BIOCHEMISTRY Correction for “Activation of the E3 ubiquitin ligase Itch through a phosphorylation-induced conformational change,” by Ewen Gallagher, Min Gao, Yun-Cai Liu, and Michael Karin, which appeared in issue 6, February 7, 2006, of Proc Natl Acad Sci USA (103:1717–1722; first published January 30, 2006; 10.1073/pnas.0510664103).

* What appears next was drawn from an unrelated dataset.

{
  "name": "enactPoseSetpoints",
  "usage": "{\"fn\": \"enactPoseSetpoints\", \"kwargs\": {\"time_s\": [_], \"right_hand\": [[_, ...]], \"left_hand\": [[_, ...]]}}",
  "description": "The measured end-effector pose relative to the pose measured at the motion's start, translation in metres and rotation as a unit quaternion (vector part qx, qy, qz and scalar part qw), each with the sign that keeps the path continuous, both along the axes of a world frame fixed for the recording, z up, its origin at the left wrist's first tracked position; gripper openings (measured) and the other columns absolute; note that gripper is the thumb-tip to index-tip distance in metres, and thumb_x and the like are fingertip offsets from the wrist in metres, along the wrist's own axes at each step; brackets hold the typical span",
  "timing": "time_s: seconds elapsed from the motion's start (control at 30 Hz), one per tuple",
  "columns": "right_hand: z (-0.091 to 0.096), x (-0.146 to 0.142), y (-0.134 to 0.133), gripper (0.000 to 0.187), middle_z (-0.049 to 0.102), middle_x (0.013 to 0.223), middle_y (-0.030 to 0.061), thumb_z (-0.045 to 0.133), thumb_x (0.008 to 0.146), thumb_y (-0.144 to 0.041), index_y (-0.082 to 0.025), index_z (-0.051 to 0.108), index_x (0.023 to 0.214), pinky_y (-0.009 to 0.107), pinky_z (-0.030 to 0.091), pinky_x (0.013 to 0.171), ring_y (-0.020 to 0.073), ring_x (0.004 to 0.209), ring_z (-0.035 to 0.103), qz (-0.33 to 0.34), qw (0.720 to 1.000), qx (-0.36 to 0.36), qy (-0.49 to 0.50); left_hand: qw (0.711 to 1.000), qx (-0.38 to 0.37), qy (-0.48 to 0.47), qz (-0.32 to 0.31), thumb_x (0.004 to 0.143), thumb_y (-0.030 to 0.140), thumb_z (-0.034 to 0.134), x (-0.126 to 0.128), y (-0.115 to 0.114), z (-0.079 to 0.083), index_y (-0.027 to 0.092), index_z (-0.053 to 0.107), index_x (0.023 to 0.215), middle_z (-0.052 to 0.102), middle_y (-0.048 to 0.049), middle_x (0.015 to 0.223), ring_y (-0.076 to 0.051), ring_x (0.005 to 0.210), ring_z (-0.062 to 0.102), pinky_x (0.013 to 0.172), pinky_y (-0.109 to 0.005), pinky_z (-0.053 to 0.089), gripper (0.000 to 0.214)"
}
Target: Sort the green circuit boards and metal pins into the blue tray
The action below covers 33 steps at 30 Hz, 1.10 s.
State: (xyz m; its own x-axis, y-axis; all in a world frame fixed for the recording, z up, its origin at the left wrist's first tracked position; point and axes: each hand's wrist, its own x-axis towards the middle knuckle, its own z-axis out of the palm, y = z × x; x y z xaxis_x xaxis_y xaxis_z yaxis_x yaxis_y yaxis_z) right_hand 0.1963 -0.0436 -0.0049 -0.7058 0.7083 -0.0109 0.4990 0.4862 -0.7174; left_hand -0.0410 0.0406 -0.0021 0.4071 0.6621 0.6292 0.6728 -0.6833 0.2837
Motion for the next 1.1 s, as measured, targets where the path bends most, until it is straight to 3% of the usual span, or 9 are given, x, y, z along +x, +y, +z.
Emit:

The authors note that a portion of Fig. 1 was reprinted from Gao M, Labuda T, Xia Y, Gallagher E, Fang D, Liu YC, Karin M (2004) Jun turnover is controlled through JNK-dependent phosphorylation of the E3 ligase itch. Science 306:271–275. Although the reference was included in the original text of the manuscript as ref. 7, the authors neglected to state in the figure legend that the blot used in Fig. 1F is the same blot (probed with a different antibody) shown in Fig. 3E of Gao et al. 2004. The figure and its corrected legend appear below.
Fig. 1.
Mapping the JNK1 phosphorylation sites of Itch. (A) Schematic representation of Itch and its structural motifs. Locations of possible MAPK phosphorylation sites and the D domain are indicated by the numbers below the bar. CNBr cleavage sites are indicated by arrowheads. (B) Identification of a CNBr cleavage product containing JNK1 phosphorylation sites. (Left) Full-length Itch labeled with 32P in HEK293 cells was immunoprecipitated and digested with CNBr. (Right) H6-ItchΔC2 was incubated with recombinant JNKK2-JNK1 in the presence of [γ-32P]ATP and digested with CNBr. Digests were separated on Tris-Tricine gels along with molecular mass markers. (C) Identification of individual JNK1 phosphorylation sites. (Top) WT Itch and Ala substitution mutants thereof affecting all of the potential MAPK phosphorylation sites within the CNBr fragment identified above were incubated with JNKK2-JNK1 and [γ-32P]ATP . (Middle and Bottom) Itch proteins were also immunoblotted (IB) with anti-Xpress antibody (Bottom) and JNKK2-JNK1 was detected with anti-HA antibody (Middle). (D) In vitro JNKK2-JNK1 phosphorylation sites are also sites for JNK1-mediated phosphorylation in intact cells. WT Itch and the Ala substitution mutants were cotransfected into HEK293 cells along with pSRα-JNKK2-JNK1 or an empty vector. (Top) After 24 h, cells were labeled with [32P]orthophosphate, Itch proteins were immunoprecipitated with anti-Xpress, and the gels were separated and autoradiographed. (Middle and Bottom) Part of each lysate was immunoblotted with anti-Xpress (Middle) or anti-HA (Bottom) antibodies. (E) Itch T222 is phosphorylated in response to T cell receptor ligation. Mekk1ΔKD/ΔKD or Mekk1+/ΔKD thymocytes were stimulated with anti-CD3 and anti-CD28. At the indicated time points, whole-cell lysates were prepared and analyzed by immunoblotting with anti-pT222 Itch (Upper) or anti-Itch (Lower) antibodies. (F) T cell receptor ligation induces Itch Ser phosphorylation. Mekk1ΔKD/ΔKD and Mekk1+/ΔKD thymocytes were stimulated and analyzed as above, except that Itch immunoprecipitates (IP) were immunoblotted with anti-pS (Upper) or anti-Itch (Lower) antibodies. The blot used in this experiment has been used before in ref. 7, Fig. 3E to examine Itch ubiquitination upon T cell receptor ligation. The present results show that Itch Ser phosphorylation correlates with Itch activation.